Task goal
Output the data below exactly, down to the last character.

(Extracted data entries)

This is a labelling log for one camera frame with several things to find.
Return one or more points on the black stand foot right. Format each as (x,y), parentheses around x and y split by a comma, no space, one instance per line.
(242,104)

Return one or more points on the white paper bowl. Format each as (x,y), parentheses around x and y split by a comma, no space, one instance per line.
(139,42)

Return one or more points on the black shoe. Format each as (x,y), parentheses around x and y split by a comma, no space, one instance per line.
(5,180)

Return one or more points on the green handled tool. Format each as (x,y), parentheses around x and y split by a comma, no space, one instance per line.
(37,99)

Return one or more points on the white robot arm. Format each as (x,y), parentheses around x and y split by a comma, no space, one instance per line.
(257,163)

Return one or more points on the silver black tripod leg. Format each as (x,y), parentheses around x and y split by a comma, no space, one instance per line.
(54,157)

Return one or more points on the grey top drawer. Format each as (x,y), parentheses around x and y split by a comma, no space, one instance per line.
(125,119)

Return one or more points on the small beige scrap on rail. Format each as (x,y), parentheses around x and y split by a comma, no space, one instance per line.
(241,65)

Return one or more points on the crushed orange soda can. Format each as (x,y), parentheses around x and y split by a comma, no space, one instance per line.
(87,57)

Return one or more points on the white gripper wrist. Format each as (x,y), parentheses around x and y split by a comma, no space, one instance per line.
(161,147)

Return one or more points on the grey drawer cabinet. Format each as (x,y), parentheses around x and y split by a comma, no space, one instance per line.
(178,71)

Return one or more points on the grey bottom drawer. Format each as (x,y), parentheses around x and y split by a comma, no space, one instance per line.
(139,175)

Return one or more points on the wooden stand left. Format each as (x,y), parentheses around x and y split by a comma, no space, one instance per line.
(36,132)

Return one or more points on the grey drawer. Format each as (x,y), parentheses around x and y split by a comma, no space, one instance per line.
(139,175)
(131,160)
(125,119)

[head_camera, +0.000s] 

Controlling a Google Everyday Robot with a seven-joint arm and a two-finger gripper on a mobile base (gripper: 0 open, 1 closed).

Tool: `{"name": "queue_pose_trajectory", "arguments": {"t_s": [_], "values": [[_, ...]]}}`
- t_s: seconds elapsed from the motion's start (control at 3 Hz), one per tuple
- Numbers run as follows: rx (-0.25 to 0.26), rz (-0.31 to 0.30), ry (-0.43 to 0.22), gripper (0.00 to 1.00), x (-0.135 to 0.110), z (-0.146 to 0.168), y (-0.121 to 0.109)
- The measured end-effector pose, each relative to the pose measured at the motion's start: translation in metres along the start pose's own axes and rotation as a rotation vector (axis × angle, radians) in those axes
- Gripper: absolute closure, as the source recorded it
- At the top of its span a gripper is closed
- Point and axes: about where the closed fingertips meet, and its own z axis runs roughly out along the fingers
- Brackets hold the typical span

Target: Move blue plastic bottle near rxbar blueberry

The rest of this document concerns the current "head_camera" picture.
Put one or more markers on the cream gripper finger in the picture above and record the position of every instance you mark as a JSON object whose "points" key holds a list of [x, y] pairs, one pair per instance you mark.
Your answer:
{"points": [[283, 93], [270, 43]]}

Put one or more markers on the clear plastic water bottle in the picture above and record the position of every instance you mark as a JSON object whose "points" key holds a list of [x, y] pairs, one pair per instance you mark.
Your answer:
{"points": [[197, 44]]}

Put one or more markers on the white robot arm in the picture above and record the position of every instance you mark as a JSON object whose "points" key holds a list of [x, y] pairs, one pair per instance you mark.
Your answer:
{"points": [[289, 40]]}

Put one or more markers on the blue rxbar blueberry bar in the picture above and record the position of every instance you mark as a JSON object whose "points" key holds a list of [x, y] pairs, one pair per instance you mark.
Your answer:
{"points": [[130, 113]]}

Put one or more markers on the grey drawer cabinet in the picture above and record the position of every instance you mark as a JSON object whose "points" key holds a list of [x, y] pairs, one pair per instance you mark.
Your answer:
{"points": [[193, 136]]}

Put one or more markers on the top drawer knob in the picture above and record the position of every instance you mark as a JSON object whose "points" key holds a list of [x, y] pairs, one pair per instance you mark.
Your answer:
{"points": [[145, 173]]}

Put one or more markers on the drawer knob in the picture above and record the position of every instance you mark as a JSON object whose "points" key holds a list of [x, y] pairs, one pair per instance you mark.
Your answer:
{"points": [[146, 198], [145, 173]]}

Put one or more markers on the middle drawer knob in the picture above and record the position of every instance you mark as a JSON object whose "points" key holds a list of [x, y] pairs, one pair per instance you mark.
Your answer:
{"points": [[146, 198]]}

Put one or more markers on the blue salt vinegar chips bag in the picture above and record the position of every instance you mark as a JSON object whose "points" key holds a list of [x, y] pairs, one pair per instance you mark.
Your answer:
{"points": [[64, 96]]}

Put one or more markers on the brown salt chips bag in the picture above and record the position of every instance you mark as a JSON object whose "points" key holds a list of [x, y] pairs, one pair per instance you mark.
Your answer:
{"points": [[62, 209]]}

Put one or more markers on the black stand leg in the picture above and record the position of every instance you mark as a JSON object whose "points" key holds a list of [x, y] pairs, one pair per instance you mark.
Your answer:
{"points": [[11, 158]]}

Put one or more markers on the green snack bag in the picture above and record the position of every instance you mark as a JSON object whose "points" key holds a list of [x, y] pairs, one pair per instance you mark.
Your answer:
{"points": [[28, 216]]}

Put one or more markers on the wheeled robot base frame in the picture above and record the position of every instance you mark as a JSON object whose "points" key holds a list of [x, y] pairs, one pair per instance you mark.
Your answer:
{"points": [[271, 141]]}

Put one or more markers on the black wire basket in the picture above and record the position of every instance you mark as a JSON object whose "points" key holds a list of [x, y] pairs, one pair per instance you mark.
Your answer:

Worked solution
This is a labelling log for one camera frame with several things to find.
Return one or more points on the black stand foot right. Format each as (x,y), parentheses around x and y split by a comma, no space, one instance per line.
(242,104)

Return one or more points on the white paper bowl. Format each as (x,y), parentheses around x and y split by a comma, no space, one instance per line.
(139,42)

Return one or more points on the black shoe. Format each as (x,y), parentheses around x and y split by a comma, no space, one instance per line.
(5,180)

Return one or more points on the green handled tool. Format each as (x,y), parentheses around x and y split by a comma, no space, one instance per line.
(37,99)

Return one or more points on the white robot arm. Format each as (x,y), parentheses around x and y split by a comma, no space, one instance per line.
(257,163)

Return one or more points on the silver black tripod leg. Format each as (x,y), parentheses around x and y split by a comma, no space, one instance per line.
(54,157)

Return one or more points on the grey top drawer. Format each as (x,y), parentheses around x and y split by a comma, no space, one instance per line.
(125,119)

Return one or more points on the small beige scrap on rail. Format each as (x,y), parentheses around x and y split by a comma, no space, one instance per line.
(241,65)

Return one or more points on the crushed orange soda can. Format each as (x,y), parentheses around x and y split by a comma, no space, one instance per line.
(87,57)

Return one or more points on the white gripper wrist. Format each as (x,y), parentheses around x and y split by a comma, no space, one instance per line.
(161,147)

Return one or more points on the grey drawer cabinet. Format each as (x,y), parentheses around x and y split by a comma, no space, one instance per line.
(178,71)

Return one or more points on the grey bottom drawer. Format each as (x,y), parentheses around x and y split by a comma, no space, one instance per line.
(139,175)

Return one or more points on the wooden stand left. Format each as (x,y), parentheses around x and y split by a comma, no space, one instance per line.
(36,132)

Return one or more points on the grey drawer. Format each as (x,y), parentheses around x and y split by a comma, no space, one instance per line.
(139,175)
(131,160)
(125,119)

[head_camera, +0.000s] 

Controlling a Google Everyday Robot with a seven-joint arm and a two-finger gripper on a mobile base (gripper: 0 open, 1 closed).

Tool: `{"name": "queue_pose_trajectory", "arguments": {"t_s": [_], "values": [[_, ...]]}}`
- t_s: seconds elapsed from the motion's start (control at 3 Hz), one per tuple
- Numbers run as follows: rx (-0.25 to 0.26), rz (-0.31 to 0.30), ry (-0.43 to 0.22), gripper (0.00 to 1.00), x (-0.135 to 0.110), z (-0.146 to 0.168), y (-0.121 to 0.109)
- The measured end-effector pose, each relative to the pose measured at the motion's start: translation in metres along the start pose's own axes and rotation as a rotation vector (axis × angle, radians) in those axes
- Gripper: absolute closure, as the source recorded it
- At the top of its span a gripper is closed
- Point and axes: about where the closed fingertips meet, and its own z axis runs roughly out along the fingers
- Brackets hold the typical span

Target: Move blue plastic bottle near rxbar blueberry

The rest of this document concerns the current "head_camera" picture.
Put one or more markers on the cream gripper finger in the picture above and record the position of every instance you mark as a JSON object whose "points" key holds a list of [x, y] pairs, one pair per instance you mark.
Your answer:
{"points": [[283, 93], [270, 43]]}

Put one or more markers on the clear plastic water bottle in the picture above and record the position of every instance you mark as a JSON object whose "points" key holds a list of [x, y] pairs, one pair per instance you mark.
Your answer:
{"points": [[197, 44]]}

Put one or more markers on the white robot arm in the picture above and record the position of every instance you mark as a JSON object whose "points" key holds a list of [x, y] pairs, one pair per instance you mark.
Your answer:
{"points": [[289, 40]]}

Put one or more markers on the blue rxbar blueberry bar in the picture above and record the position of every instance you mark as a JSON object whose "points" key holds a list of [x, y] pairs, one pair per instance you mark.
Your answer:
{"points": [[130, 113]]}

Put one or more markers on the grey drawer cabinet in the picture above and record the position of every instance you mark as a JSON object whose "points" key holds a list of [x, y] pairs, one pair per instance you mark.
Your answer:
{"points": [[193, 136]]}

Put one or more markers on the top drawer knob in the picture above and record the position of every instance you mark as a JSON object whose "points" key holds a list of [x, y] pairs, one pair per instance you mark.
Your answer:
{"points": [[145, 173]]}

Put one or more markers on the drawer knob in the picture above and record the position of every instance you mark as a JSON object whose "points" key holds a list of [x, y] pairs, one pair per instance you mark.
Your answer:
{"points": [[146, 198], [145, 173]]}

Put one or more markers on the middle drawer knob in the picture above and record the position of every instance you mark as a JSON object whose "points" key holds a list of [x, y] pairs, one pair per instance you mark.
Your answer:
{"points": [[146, 198]]}

Put one or more markers on the blue salt vinegar chips bag in the picture above and record the position of every instance you mark as a JSON object whose "points" key holds a list of [x, y] pairs, one pair per instance you mark.
Your answer:
{"points": [[64, 96]]}

Put one or more markers on the brown salt chips bag in the picture above and record the position of every instance you mark as a JSON object whose "points" key holds a list of [x, y] pairs, one pair per instance you mark.
Your answer:
{"points": [[62, 209]]}

Put one or more markers on the black stand leg in the picture above and record the position of every instance you mark as a JSON object whose "points" key holds a list of [x, y] pairs, one pair per instance you mark.
Your answer:
{"points": [[11, 158]]}

Put one or more markers on the green snack bag in the picture above and record the position of every instance you mark as a JSON object whose "points" key holds a list of [x, y] pairs, one pair per instance you mark.
Your answer:
{"points": [[28, 216]]}

Put one or more markers on the wheeled robot base frame in the picture above and record the position of every instance you mark as a JSON object whose "points" key holds a list of [x, y] pairs, one pair per instance you mark.
Your answer:
{"points": [[271, 141]]}

Put one or more markers on the black wire basket in the picture above and record the position of every instance you mark as a JSON object whose "points" key holds a list of [x, y] pairs, one pair per instance you mark.
Your answer:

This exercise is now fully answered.